## YOUR GOAL
From the data that follows, print exactly the lines starting at the one containing "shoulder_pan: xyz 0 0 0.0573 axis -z" and ending at the one containing "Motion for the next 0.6"; include both of them and nothing more.

====== DATA SUPPLIED ======

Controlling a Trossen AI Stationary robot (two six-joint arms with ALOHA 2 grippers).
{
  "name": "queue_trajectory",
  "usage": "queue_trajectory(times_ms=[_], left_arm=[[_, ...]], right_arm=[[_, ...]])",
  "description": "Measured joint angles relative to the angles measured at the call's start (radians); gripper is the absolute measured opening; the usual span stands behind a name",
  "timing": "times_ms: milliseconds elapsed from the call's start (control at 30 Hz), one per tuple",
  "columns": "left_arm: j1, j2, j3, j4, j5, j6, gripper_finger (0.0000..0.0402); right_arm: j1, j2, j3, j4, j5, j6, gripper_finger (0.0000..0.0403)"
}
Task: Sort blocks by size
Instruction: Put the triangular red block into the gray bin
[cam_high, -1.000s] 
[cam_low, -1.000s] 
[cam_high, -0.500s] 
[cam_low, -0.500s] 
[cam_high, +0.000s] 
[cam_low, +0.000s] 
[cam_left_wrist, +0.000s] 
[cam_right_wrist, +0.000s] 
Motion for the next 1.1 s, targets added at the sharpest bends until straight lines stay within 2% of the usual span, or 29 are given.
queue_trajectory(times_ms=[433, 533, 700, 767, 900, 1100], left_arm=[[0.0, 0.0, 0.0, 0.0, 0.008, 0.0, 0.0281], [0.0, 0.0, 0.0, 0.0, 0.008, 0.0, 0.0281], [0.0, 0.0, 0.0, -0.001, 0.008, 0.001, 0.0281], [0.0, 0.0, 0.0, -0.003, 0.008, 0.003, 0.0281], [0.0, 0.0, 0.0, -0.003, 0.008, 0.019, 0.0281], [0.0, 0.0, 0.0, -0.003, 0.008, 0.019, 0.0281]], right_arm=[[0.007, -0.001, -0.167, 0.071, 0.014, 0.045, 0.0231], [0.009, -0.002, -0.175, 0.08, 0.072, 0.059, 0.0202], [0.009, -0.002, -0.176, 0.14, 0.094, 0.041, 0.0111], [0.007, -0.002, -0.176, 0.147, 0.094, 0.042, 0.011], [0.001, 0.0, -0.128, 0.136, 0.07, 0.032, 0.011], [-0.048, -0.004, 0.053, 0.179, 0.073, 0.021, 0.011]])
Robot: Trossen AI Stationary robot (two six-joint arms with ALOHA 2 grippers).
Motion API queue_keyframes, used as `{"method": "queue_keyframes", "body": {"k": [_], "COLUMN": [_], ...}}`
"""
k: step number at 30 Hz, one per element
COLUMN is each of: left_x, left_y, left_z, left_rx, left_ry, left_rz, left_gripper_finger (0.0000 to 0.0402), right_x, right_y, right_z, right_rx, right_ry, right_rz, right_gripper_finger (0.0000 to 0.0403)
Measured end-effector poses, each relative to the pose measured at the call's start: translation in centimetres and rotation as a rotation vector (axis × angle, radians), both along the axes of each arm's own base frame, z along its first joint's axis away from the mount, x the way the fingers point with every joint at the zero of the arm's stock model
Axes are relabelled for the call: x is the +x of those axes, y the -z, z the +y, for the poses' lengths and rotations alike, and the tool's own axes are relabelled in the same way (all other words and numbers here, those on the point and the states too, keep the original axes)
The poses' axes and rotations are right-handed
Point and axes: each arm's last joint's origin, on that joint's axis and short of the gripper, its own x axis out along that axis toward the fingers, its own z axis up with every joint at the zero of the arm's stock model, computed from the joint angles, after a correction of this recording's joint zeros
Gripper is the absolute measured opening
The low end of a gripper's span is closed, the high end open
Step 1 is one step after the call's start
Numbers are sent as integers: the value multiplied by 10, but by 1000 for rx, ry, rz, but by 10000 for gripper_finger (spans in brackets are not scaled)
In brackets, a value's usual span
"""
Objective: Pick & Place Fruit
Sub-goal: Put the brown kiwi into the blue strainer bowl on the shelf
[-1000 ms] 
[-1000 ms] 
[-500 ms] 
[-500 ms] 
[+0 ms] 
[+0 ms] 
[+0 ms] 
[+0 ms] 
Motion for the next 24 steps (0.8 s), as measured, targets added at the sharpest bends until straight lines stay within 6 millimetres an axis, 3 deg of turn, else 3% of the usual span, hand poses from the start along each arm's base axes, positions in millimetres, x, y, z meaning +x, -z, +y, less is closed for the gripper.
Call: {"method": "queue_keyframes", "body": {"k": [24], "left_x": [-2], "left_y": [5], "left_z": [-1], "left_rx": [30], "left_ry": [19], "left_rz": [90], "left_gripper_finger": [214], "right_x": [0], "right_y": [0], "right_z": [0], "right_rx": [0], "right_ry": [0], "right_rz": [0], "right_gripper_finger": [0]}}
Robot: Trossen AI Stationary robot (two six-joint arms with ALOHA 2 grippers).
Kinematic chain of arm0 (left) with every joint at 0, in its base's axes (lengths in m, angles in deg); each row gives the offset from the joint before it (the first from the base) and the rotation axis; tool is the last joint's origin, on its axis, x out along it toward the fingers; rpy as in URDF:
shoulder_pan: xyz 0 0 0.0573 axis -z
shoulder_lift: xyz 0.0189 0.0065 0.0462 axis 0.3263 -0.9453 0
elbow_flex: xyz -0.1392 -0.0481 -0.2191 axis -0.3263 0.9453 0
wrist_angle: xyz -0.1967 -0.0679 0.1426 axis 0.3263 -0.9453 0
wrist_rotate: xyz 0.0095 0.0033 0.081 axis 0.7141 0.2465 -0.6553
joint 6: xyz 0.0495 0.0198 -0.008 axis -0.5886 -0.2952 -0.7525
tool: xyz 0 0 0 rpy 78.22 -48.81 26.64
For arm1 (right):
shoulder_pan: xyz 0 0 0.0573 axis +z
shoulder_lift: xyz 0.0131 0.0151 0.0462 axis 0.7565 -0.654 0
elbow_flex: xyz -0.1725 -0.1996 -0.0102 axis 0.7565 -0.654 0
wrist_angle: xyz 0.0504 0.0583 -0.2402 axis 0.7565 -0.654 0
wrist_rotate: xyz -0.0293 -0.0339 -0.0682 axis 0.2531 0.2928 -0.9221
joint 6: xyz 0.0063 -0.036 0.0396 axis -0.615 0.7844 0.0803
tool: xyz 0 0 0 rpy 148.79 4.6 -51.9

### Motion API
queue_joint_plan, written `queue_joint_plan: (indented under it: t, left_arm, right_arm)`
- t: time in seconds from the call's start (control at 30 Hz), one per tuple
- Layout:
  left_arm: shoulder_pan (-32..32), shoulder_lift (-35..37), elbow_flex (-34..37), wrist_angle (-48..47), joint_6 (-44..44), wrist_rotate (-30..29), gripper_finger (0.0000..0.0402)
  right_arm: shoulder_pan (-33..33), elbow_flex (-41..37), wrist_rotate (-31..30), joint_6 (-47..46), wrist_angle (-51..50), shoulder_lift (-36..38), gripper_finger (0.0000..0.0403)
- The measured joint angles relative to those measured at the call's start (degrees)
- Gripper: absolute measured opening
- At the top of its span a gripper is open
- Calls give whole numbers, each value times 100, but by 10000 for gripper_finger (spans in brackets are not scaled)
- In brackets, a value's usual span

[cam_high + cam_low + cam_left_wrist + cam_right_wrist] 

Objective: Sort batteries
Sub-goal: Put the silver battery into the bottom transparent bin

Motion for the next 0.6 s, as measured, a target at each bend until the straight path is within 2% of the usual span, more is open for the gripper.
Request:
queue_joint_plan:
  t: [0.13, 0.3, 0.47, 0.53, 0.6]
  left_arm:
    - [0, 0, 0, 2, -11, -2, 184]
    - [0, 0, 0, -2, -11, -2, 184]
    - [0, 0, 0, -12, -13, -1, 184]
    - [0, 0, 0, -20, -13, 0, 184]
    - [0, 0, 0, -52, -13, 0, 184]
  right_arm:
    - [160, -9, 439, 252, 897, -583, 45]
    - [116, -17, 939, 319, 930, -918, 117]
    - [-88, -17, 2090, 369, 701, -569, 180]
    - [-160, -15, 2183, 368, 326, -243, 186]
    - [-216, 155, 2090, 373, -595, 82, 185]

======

## WRITTEN RESPONSE
shoulder_pan: xyz 0 0 0.0573 axis -z
shoulder_lift: xyz 0.0189 0.0065 0.0462 axis 0.3263 -0.9453 0
elbow_flex: xyz -0.1392 -0.0481 -0.2191 axis -0.3263 0.9453 0
wrist_angle: xyz -0.1967 -0.0679 0.1426 axis 0.3263 -0.9453 0
wrist_rotate: xyz 0.0095 0.0033 0.081 axis 0.7141 0.2465 -0.6553
joint 6: xyz 0.0495 0.0198 -0.008 axis -0.5886 -0.2952 -0.7525
tool: xyz 0 0 0 rpy 78.22 -48.81 26.64
For arm1 (right):
shoulder_pan: xyz 0 0 0.0573 axis +z
shoulder_lift: xyz 0.0131 0.0151 0.0462 axis 0.7565 -0.654 0
elbow_flex: xyz -0.1725 -0.1996 -0.0102 axis 0.7565 -0.654 0
wrist_angle: xyz 0.0504 0.0583 -0.2402 axis 0.7565 -0.654 0
wrist_rotate: xyz -0.0293 -0.0339 -0.0682 axis 0.2531 0.2928 -0.9221
joint 6: xyz 0.0063 -0.036 0.0396 axis -0.615 0.7844 0.0803
tool: xyz 0 0 0 rpy 148.79 4.6 -51.9

### Motion API
queue_joint_plan, written `queue_joint_plan: (indented under it: t, left_arm, right_arm)`
- t: time in seconds from the call's start (control at 30 Hz), one per tuple
- Layout:
  left_arm: shoulder_pan (-32..32), shoulder_lift (-35..37), elbow_flex (-34..37), wrist_angle (-48..47), joint_6 (-44..44), wrist_rotate (-30..29), gripper_finger (0.0000..0.0402)
  right_arm: shoulder_pan (-33..33), elbow_flex (-41..37), wrist_rotate (-31..30), joint_6 (-47..46), wrist_angle (-51..50), shoulder_lift (-36..38), gripper_finger (0.0000..0.0403)
- The measured joint angles relative to those measured at the call's start (degrees)
- Gripper: absolute measured opening
- At the top of its span a gripper is open
- Calls give whole numbers, each value times 100, but by 10000 for gripper_finger (spans in brackets are not scaled)
- In brackets, a value's usual span

[cam_high + cam_low + cam_left_wrist + cam_right_wrist] 

Objective: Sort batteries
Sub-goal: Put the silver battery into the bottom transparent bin

Motion for the next 0.6 s, as measured, a target at each bend until the straight path is within 2% of the usual span, more is open for the gripper.

That finishes the answer to the exercise.